The carbon produced during the creation of cement accounts for the bulk of concrete's CO2 emissions, with transport being second. Cement manufacturers have long sought ways in which to make cement more environmentally friendly. The most common method is to use alternative fuels to fire the kilns required. These include car tyres (which are difficult to store in landfills taking up more room per weight due to their hollow construction), waste solvents and lubricants (such as used motor oil which would need to be disposed of carefully to prevent it from poisoning water tables) and even bone meal produced from slaughter houses.
Cement and concrete building materials are estimated to contribute 5-10% of the world's total CO2 emissions. The much criticised aviation industry contributes only 4%.
Where possible, keeping its use to a minimum will reduce the carbon footprint of a build substantially. Where concrete must be used it is essential to ensure it contains as many recycled materials as possible to reduce the impact a build will have on the environment.
However after the initial build, concrete is one of the more sustainable building materials, when both the energy consumed during its manufacture and its inherent properties in use are taken into account. Over the life of a home, the operational CO2 emissions of a house have far more environmental impact than the embodied CO2 of the material used to build it.

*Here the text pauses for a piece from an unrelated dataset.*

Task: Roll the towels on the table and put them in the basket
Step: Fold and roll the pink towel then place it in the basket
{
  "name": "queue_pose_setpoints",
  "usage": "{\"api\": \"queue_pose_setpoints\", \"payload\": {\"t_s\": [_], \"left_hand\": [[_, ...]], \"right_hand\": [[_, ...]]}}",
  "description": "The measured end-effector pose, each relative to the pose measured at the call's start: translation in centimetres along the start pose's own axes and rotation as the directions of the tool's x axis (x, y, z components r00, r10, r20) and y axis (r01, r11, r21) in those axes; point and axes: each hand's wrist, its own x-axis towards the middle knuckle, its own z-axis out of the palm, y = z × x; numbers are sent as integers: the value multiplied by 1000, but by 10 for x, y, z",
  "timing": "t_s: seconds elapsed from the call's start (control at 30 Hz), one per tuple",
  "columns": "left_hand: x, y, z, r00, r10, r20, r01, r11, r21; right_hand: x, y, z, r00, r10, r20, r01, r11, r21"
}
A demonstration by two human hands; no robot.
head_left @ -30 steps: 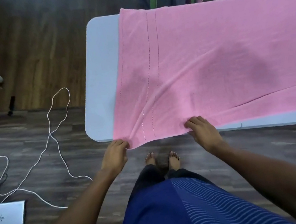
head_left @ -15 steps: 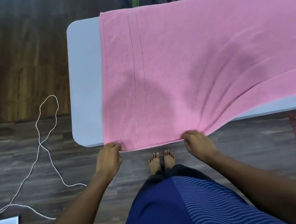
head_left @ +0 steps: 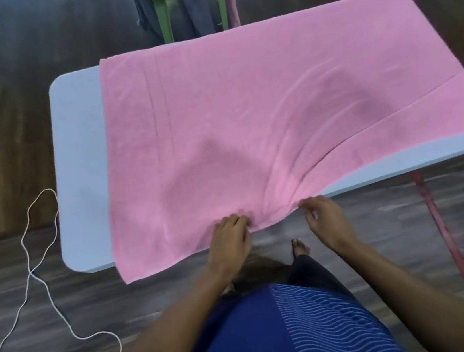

Concrete is very good at heat storage. Some calculations (Arup 2007) show that over the lifetime of a building - easily in excess of 100 years - the gains in insulation and heat retention, which reduce the use of active energy systems, balance out against the higher energy cost of production, and actually make concrete more eco than wood. This depends on the type of insulation used in the timber structure.
The surprising results were mainly due to adding energy used in air conditioning, which is not actually used much in UK residences. Since high thermal mass buildings stay cooler longer, they use less energy for air conditioning.
These results for housing are of relevance to other sectors such as offices where a major design challenge is keeping cool. Here, adequate ventilation, solar shading and use of thermal mass are the three accepted methods of avoiding over-heating through passive means.
The moderate to high cooling loads associated with office environments enables significant energy savings to be realised if thermal mass and night ventilation is used to help avoid or minimise the need for air conditioning. This will in turn lead to a significant reduction in operational CO2 emissions, enabling any additional embodied CO2 burden to be offset in a short space of time.
This life-cycle analysis should be applied to all green technologies. As examples compare a highly efficient small diesel car with a heavy high tech battery powered 'hybrid' car; or nuclear power stations with solar arrays or wind turbines. Once life-cycle issues such as disposal, embedded energy in manufacture, and long term savings or coats are factored in, many seemingly green technologies are far from beneficial.